2. CAPITAL CONTRIBUTIONS
2.1 Initial Capital Contribution. The Member will be credited with making an initial contribution to the capital of the Company in the amount of the net equity value of the Company’s predecessor, Cellu Tissue Corporation, as reflected on the Company’s books and records (the “Initial Capital Contribution”). Only the owner of the Membership Interest has the
right to recover this Initial Capital Contribution.
2.2 Additional Capital Contributions. Additional contributions to the capital of the Company may be made at such times and in such amounts as the Member may decide from time to time (“Additional Capital Contributions”). As the holder of the Membership Interest, the Member is the only Person (as defined below in this Section 2.2) that has the right to make Additional Capital Contributions, and that has the right to recover any Additional Capital Contributions.
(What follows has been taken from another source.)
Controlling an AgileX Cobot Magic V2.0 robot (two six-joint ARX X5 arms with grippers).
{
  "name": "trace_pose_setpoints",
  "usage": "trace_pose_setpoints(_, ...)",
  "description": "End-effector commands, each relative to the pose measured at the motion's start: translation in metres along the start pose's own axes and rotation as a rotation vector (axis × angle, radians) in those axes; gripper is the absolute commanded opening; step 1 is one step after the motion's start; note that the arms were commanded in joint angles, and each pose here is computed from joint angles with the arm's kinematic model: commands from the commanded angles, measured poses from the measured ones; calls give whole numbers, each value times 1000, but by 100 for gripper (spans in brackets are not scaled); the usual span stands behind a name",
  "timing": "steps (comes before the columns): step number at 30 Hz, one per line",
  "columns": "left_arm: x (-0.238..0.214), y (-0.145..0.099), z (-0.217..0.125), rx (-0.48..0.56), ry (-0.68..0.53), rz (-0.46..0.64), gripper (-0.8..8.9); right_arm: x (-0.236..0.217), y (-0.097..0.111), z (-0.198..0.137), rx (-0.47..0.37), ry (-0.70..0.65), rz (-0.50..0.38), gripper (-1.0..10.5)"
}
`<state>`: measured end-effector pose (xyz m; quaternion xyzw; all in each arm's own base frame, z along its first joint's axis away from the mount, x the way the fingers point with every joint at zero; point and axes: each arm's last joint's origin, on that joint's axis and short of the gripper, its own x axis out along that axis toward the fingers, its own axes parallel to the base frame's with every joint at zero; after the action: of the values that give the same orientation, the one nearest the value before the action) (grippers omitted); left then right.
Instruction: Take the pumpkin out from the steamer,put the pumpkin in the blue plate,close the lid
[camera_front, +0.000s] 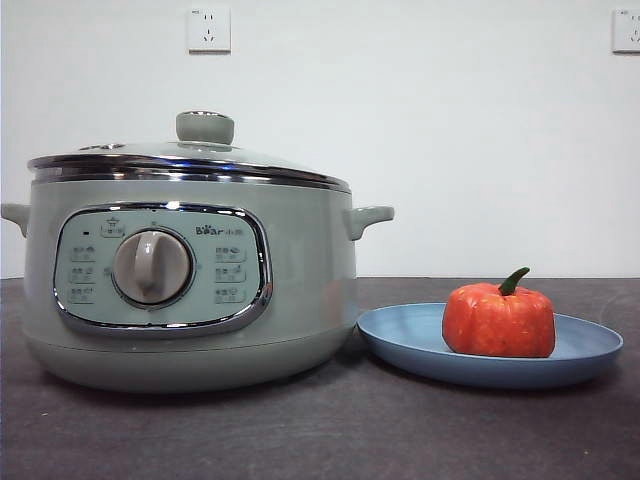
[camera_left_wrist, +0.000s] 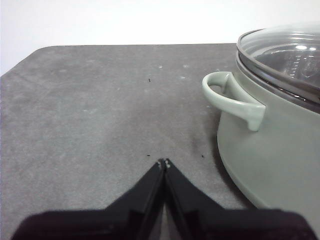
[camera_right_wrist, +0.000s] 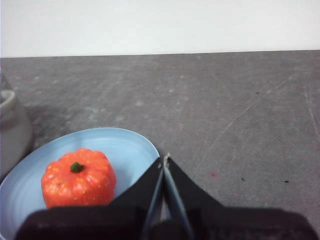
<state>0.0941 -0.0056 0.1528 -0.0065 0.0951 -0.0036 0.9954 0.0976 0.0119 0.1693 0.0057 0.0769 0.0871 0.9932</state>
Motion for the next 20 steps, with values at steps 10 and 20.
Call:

For purposes of this Agreement, a “Person” means any natural person, general partnership, limited partnership, limited liability company, corporation, joint venture, trust, business trust, cooperative or other entity,
including without limitation, a foreign trust or any foreign business organization, and heirs, executors, administrators, legal representatives, successors and assigns of each Person where the context so permits.
2.3 Advances from the Member. Any advance other than the Initial Capital Contribution or Additional Capital Contributions made by the Member or any other Person to the Company will not be deemed a capital contribution to, or be reflected on the balance of, any capital account of the Company. The amount of any such advance instead create indebtedness owing by the Company to the Member or such other Person and, except as. otherwise expressly provided in this Agreement, will be repaid as soon as practicable to the Member or such other Person. Any distribution relating to an advance other than the Initial Capital Contribution or Additional Capital Contributions made by the Member or any other Person to the Company will constitute a repayment of such advance, and any excess distribution will not create a deemed equity interest in the Company.
2.4 No Interest. No interest will be paid by the Company on the Initial Capital Contribution or any Additional Capital Contribution.
3. MANAGEMENT AND OPERATIONS
3.1 Management by the Board. The Company will have a Board of Directors consisting of one or more directors who will be elected by the Member, and who will constitute “Directors” within the meaning of the Act. A Director will serve until he or she resigns or is removed by the Member, with or without cause. Except as expressly set forth herein, the management, control and operation of the Company will be vested exclusively in the Board, and the Board will have full power and authority and absolute discretion to do all things deemed necessary or desirable by it to conduct the business of the Company; provided however, that the consent of the Member by written resolution adopted at a meeting of the board of directors of the Member or by unanimous written consent of the board of directors of the Member in lieu of a meeting will be required to approve the following: (i) dissolution of the Company, (ii} merger or conversion involving the Company, (iii) transfer of all or substantially all of the assets of the Company, (iv) the admission of a new member, and (v) amendment of the Certificate of Formation of the Company or this Agreement. A majority of the number of Directors will constitute a quorum for the transaction of business at a meeting of the Board of Directors. Unless a greater vote is required by the Act or this Agreement, the affirmative vote or consent of a majority of the Directors present at a meeting at which a quorum is present is necessary to approve a matter or authorize an action. A Board of Directors will keep minutes of its meetings.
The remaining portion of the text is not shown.